When he leads classes, Henkenius tends to stick with class 2 and class 3 rapids. He said those are not too dangerous but are "still enough rapid to be a ton of fun."

"The water can be a really scary thing for a lot of people," he said.

As a raft goes through rapids, people aboard are thrown from side to side until the raft leaves the whitewater. During the break between rapids, rafters have a chance to think about the dynamics of rafting, Henkenius said.

Will Berger, a guide at Four Corners Whitewater in Durango, Colo., said he grew up rafting. But he added that there are many resources online to teach people how to raft. He recommended watching YouTube videos and starting off rafting when the water level is low, such as in the late summer. Lower water levels makes the river more mellow for beginner rafters, he said.

"Just get out on the water," he said.

One major difference between the rivers of the Four Corners and the rest of the United States is the mountainous terrain the rivers cut through, according to Scott Burchfield, director of San Juan College's Outdoor Equipment Rental Center.

He said mountain rivers tend to have large changes in elevation, as well as points of constriction within the channel. This leads to faster rivers that are more "in your face."

"It's more of what you think of in terms of whitewater rafting," Burchfield said.

He said the Animas River in Farmington, as well as the San Juan River, tend to be calmer rafting than Durango, Colo. But he added that all of the local rivers are fun to raft.

Rafting is a popular way to escape the heat of summer, and Burchfield said it offers an "adrenaline rush for some and a different way of seeing things for others."

Hannah Grover covers Aztec and Bloomfield, as well as general news, for The Daily Times. She can be reached at 505-564-4652.

Equipment

Rafting instructor Nathan Henkenius said there are two types of rafts — oar rafts and paddle rafts. Oar rafts have a single oar on the back of the raft and one person steers. Paddle rafts have paddles for each person in the raft. Henkenius said he prefers to take classes out in paddle rafts because it allows everyone to be involved.

"It gives the whole group something to do," he said.

People interested in rafting with a paddle raft should gather about half a dozen friends, as well as life jackets and sunscreen, Henkenius said.

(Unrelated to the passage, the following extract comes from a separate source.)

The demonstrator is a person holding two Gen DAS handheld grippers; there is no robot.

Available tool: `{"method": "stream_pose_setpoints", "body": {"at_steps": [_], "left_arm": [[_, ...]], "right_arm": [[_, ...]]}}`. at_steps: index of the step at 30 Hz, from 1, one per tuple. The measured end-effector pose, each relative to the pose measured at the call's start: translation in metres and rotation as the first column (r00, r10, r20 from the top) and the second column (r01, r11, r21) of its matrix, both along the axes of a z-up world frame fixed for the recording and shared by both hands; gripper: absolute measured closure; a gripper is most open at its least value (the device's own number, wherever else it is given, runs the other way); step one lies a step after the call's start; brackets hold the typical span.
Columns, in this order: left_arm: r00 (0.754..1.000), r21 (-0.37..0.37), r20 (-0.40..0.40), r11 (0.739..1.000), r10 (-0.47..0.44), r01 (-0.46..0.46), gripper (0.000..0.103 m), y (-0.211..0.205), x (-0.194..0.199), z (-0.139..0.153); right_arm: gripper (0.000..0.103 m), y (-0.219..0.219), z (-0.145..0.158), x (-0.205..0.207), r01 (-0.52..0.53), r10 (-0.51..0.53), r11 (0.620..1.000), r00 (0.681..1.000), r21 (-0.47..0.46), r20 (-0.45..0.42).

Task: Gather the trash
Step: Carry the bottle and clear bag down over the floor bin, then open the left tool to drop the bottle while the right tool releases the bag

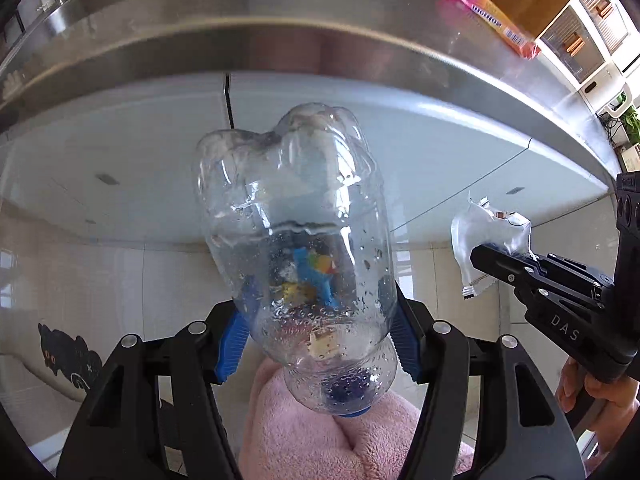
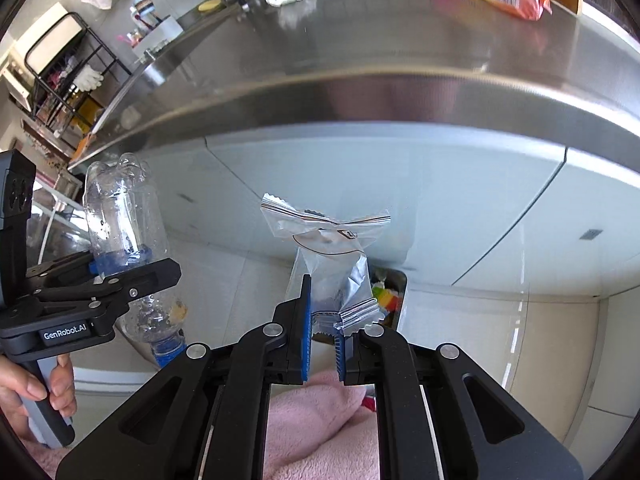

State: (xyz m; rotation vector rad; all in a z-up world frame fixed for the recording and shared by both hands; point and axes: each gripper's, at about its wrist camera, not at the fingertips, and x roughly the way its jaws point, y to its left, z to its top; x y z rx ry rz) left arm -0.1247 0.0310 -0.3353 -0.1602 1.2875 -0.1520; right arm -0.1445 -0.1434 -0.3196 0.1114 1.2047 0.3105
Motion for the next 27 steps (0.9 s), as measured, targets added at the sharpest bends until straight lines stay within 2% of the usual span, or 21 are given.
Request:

While the peak rafting season in the area is March through mid-July, Henkenius said people can continue to float the river using hard-shelled kayaks, canoes and paddleboards.

Equipment can be rented at San Juan College Outdoor Equipment Rental Center, 4601 College Blvd. inside the Human Health and Performance Center.

Tips for beginners

"You just got to get out there and start doing it." — Will Berger, raft guide

"Stay within your comfort zone unless you're going with someone who is experienced." — Nathan Henkenius, rafting instructor

"Take a class. ... Nearly all of the injuries and fatalities that have taken place in the rivers can be traced back to lack of education." — Scott Burchfield, San Juan College Outdoor Equipment Rental Center

"The most important thing is always wear a life jacket." — Berger

Three nearby places to raft

Animas River in Durango, Colo.: There are several places to launch rafts on the Animas River in Durango, Colo. The section of river includes class two and class three rapids.

Animas River White Water Park: Farmington features eight river access points for rafts to enter the Animas River. The first access point is at Penny Lane in east Farmington. The river includes sections of class 1 and class 2 rapids, including a whitewater feature in Berg Park. People can take out of the river at the Miller Street bridge or continue farther downstream to the Kirtland Lion's Park landing. Lion's Park can be accessed off of County Road 6255. For more information, call the Farmington Convention and Visitors Bureau at 505-326-7602.

San Juan River in Farmington: The Farmington run of the San Juan River starts at the McGee Park Landing and continues downstream to Westland Park below the confluence with the Animas River. The McGee Park landing can be accessed off of County Road 5500 and County Road 5468. People wanting a longer run can put their raft in at the Verde del Rio San Juan Park in Bloomfield. The Bloomfield access is the first river access after Navajo Dam.